The answer must consist of every line below that contains the word "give".

= Beginning of Section =

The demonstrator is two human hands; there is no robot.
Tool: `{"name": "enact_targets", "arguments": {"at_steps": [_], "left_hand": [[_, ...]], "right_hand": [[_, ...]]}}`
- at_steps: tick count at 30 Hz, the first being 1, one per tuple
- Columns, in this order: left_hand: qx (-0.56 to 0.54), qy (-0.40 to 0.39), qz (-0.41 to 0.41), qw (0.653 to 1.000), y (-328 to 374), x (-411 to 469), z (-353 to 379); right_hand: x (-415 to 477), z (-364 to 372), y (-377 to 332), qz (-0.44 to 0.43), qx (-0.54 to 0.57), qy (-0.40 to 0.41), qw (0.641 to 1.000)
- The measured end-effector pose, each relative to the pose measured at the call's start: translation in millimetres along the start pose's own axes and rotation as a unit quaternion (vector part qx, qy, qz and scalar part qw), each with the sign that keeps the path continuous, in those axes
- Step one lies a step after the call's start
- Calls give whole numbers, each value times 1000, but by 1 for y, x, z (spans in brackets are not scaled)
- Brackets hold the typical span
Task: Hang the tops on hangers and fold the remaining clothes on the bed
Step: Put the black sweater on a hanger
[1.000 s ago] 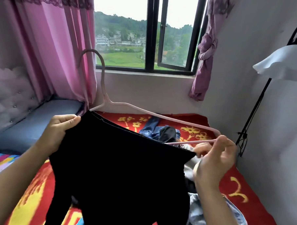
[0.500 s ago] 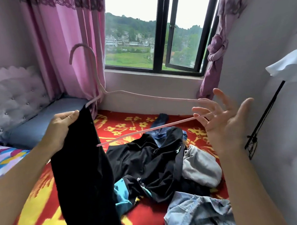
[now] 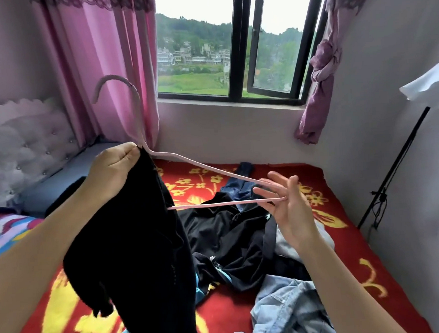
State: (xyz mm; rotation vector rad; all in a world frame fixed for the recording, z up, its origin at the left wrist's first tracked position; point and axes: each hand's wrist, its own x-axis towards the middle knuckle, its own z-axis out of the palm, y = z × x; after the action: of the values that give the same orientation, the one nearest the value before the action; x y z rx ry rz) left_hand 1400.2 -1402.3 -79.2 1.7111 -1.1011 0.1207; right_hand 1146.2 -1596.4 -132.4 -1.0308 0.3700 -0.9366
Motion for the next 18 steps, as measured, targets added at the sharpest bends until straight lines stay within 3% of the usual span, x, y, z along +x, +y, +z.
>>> {"name": "enact_targets", "arguments": {"at_steps": [3,5,6,8,10,11,15,16,18], "left_hand": [[-13,-4,11,1000,16,5,8],[-49,8,6,999,22,10,12],[-54,13,6,998,24,13,14],[-60,6,8,998,28,17,18],[-82,-10,6,997,30,17,23],[-91,-16,4,996,31,18,25],[-105,-2,-5,994,33,19,32],[-105,1,-7,994,31,18,30],[-99,11,-4,995,18,14,16]], "right_hand": [[-1,-4,14,61,152,101,981],[-15,3,42,61,40,151,986],[-26,11,55,2,-65,130,989],[-44,30,75,-168,-224,-12,960],[-51,43,82,-253,-313,-166,900],[-48,46,84,-291,-367,-202,860],[-35,37,95,-380,-641,-214,632],[-31,27,91,-381,-666,-209,606],[-19,1,65,-407,-659,-178,607]]}}
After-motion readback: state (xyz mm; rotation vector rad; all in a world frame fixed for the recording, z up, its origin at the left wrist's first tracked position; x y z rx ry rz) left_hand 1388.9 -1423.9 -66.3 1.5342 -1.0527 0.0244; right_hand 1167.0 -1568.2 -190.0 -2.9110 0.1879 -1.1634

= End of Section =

● **Response to this task**
- Calls give whole numbers, each value times 1000, but by 1 for y, x, z (spans in brackets are not scaled)
State: (xyz mm; rotation vector rad; all in a world frame fixed for the recording, z up, its origin at the left wrist's first tracked position; point and axes: each hand's wrist, its own x-axis towards the middle knuckle, its own z-axis out of the palm, y = z × x; after the action: of the values that give the same orientation, the one nearest the value before the action; x y z rx ry rz) left_hand 1400.2 -1402.3 -79.2 1.7111 -1.1011 0.1207; right_hand 1146.2 -1596.4 -132.4 -1.0308 0.3700 -0.9366

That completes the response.